1917: In einem Dorf im heutigen Senegal, der damals als Teil von "Französisch-Westafrika" galt, führt Bakary Diallo ein zufriedenes Leben als Familienvater und Rinderhirte. Der große Krieg in Europa scheint weit weg – bis eines Tages Häscher der französischen Kolonialmacht die Gegend nach jungen Männern für den Fronteinsatz durchkämmen. Als sein Sohn Thierno zwangsrekrutiert wird, folgt ihm Bakary in die Armee. So landen Vater und Sohn bei einer Einheit afrikanischer Soldaten auf dem
Schlachtfeld von Verdun. Angesichts des apokalyptischen Stellungskriegs versucht Bakary mit aller Macht, sich und Thierno zu retten. Doch fern der Heimat, mit nur wenig Geld und ohne die Landessprache zu sprechen, stößt er immer wieder an seine Grenzen. So erlebt der Vater, wie sein Sohn, der in der Schule Französisch lernen musste und sich für die anerkennenden Worte des jungen weißen Leutnants Chambreau empfänglich zeigt, sich zusehends mit seiner Aufgabe als Soldat identifiziert. Und nachdem Thierno schließlich zum Korporal ernannt wird, erklärt er sich sogar zu einem Himmelfahrtskommando unter Chambreaus Führung bereit.

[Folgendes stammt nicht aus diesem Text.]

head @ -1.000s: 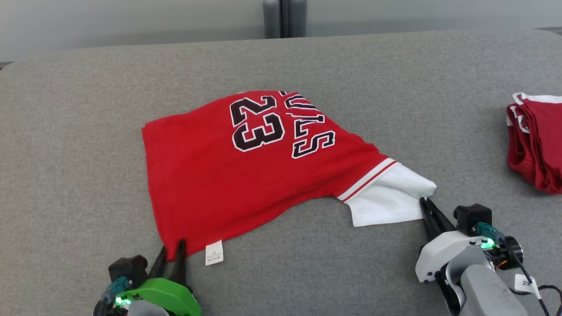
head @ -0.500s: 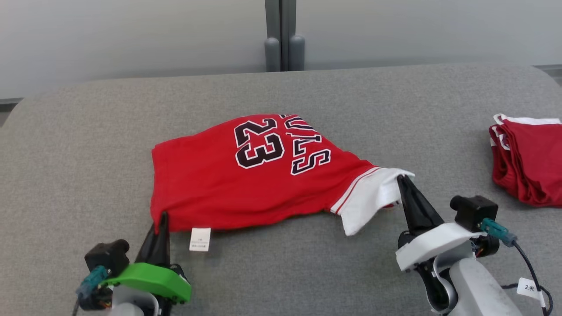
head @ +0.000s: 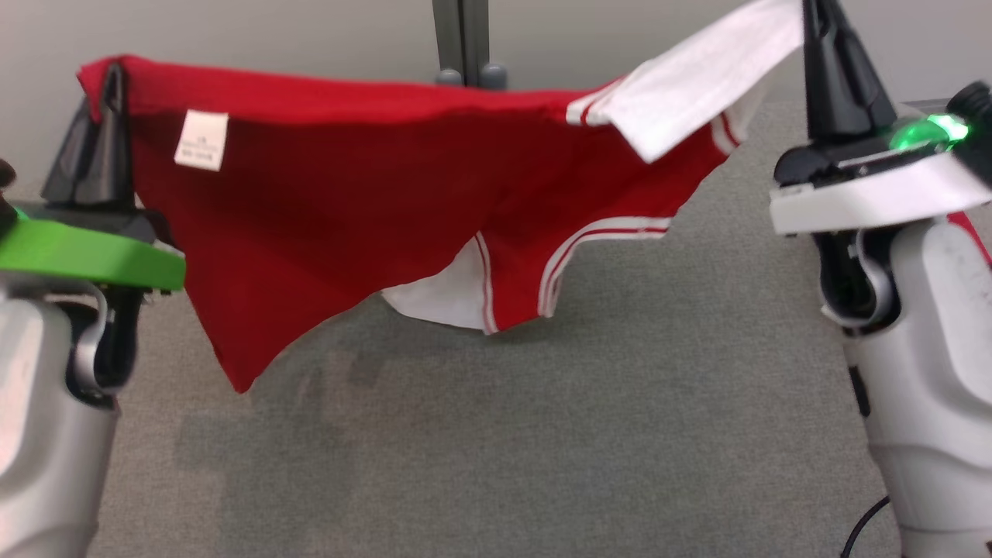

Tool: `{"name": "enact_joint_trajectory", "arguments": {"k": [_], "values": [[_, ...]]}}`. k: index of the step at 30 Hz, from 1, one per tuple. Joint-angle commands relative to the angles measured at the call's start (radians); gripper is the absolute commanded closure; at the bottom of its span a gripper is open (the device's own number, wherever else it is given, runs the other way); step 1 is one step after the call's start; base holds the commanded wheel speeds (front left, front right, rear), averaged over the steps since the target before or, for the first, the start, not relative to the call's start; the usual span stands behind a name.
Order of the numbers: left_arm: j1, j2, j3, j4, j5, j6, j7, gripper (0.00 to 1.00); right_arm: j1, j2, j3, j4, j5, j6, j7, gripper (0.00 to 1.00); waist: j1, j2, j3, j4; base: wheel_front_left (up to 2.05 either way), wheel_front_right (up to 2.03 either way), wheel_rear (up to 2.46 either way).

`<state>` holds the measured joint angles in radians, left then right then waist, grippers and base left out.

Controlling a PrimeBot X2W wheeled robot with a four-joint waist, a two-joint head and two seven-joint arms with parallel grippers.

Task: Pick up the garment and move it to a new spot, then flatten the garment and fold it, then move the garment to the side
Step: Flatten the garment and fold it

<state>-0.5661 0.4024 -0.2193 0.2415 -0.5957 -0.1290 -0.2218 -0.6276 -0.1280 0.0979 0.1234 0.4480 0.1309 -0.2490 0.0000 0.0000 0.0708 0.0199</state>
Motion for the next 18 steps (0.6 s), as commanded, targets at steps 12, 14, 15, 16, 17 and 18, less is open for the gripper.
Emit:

1917 (Sam Mendes, USA/GB 2019) und
Im Westen nichts Neues (Edward Berger, DE/USA/GB 2022) sind nur zwei Beispiele für aktuelle Filme über den Ersten Weltkrieg. Schwarze Soldaten spielten in ihnen bislang jedoch kaum eine Rolle. Diese Leerstelle füllt nun Mathieu Vadepieds
Mein Sohn, der Soldat (FR/SN 2022). Der mit dem französischen Topstar Omar Sy (Eric Toledano, Olivier Nakache,
Ziemlich beste Freunde, FR 2011) prominent besetzte Film konzentriert sich ganz auf die Perspektive von Bakary und Thierno, die von einer
agilen Schulterkamera aus der Nähe begleitet werden. Während beide anfangs in ihrer Heimat von einer
weiten Landschaft und von
hellen warmen Farben umgeben sind, betont die
Inszenierung des Kriegsschauplatzes die Ausweglosigkeit ihrer Lage: Die
Bildkompositionen bieten kaum Ausblicke, die an historische Autochrome erinnernde Farbigkeit wird vom Grau-Blau
der Uniformen dominiert. Der Fokus liegt auf der Vater-Sohn-Beziehung, die sich vor allem in
Alltagsszenen hinter der Front entwickelt. Die wachsende Distanz zwischen ihnen vermittelt sich auch auf sprachlicher Ebene: Während Bakary (fast) ausschließlich das westafrikanische Fulfulde spricht, kommuniziert sein Sohn zusehends auf Französisch.
Neben der Hauptsprache Fulfulde sind in
Mein Sohn, der Soldat weitere afrikanische Sprachen zu hören. Mit dieser Vielsprachigkeit betont der Film, dass der Erste Weltkrieg längst nicht nur Europäer/-innen betroffen hat. Im Fach Geschichte sollte zunächst die Historie der "tirailleurs sénégalais", der westafrikanischen Soldaten in der französischen Armee, recherchiert werden. Welche Folgen hatte die Rekrutierung für die betroffenen kolonisierten Regionen? Neben den beiden Protagonisten äußern im Film weitere "tirailleurs" ihre Sicht auf den Krieg, auf Frankreich und ihre Heimat. Welches Bild von Europa und Afrika vermitteln sie? Im Sprachunterricht bietet sich eine Figurenanalyse von Bakary und Thierno an. Mit Leutnant Chambreau und dessen Vater, dem General, entwirft der Film eine gegensätzliche Vater-Sohn-Beziehung, die sich vergleichen lässt. Was verrät die Darstellung über die Ethnien und Gesellschaften, denen die Figuren jeweils angehören? Interessant ist die Frage, ob der Film mit der gewählten Erzählperspektive auch einen eigenen filmästhetischen Ansatz für das
Kriegsfilmgenre verfolgt: Verzichtet der Film auf fragwürdige Schau- und Erlebniswerte? Welche Wirkung entfalten die Kampfszenen – und mit welchen visuellen und akustischen Mitteln werden sie erzeugt?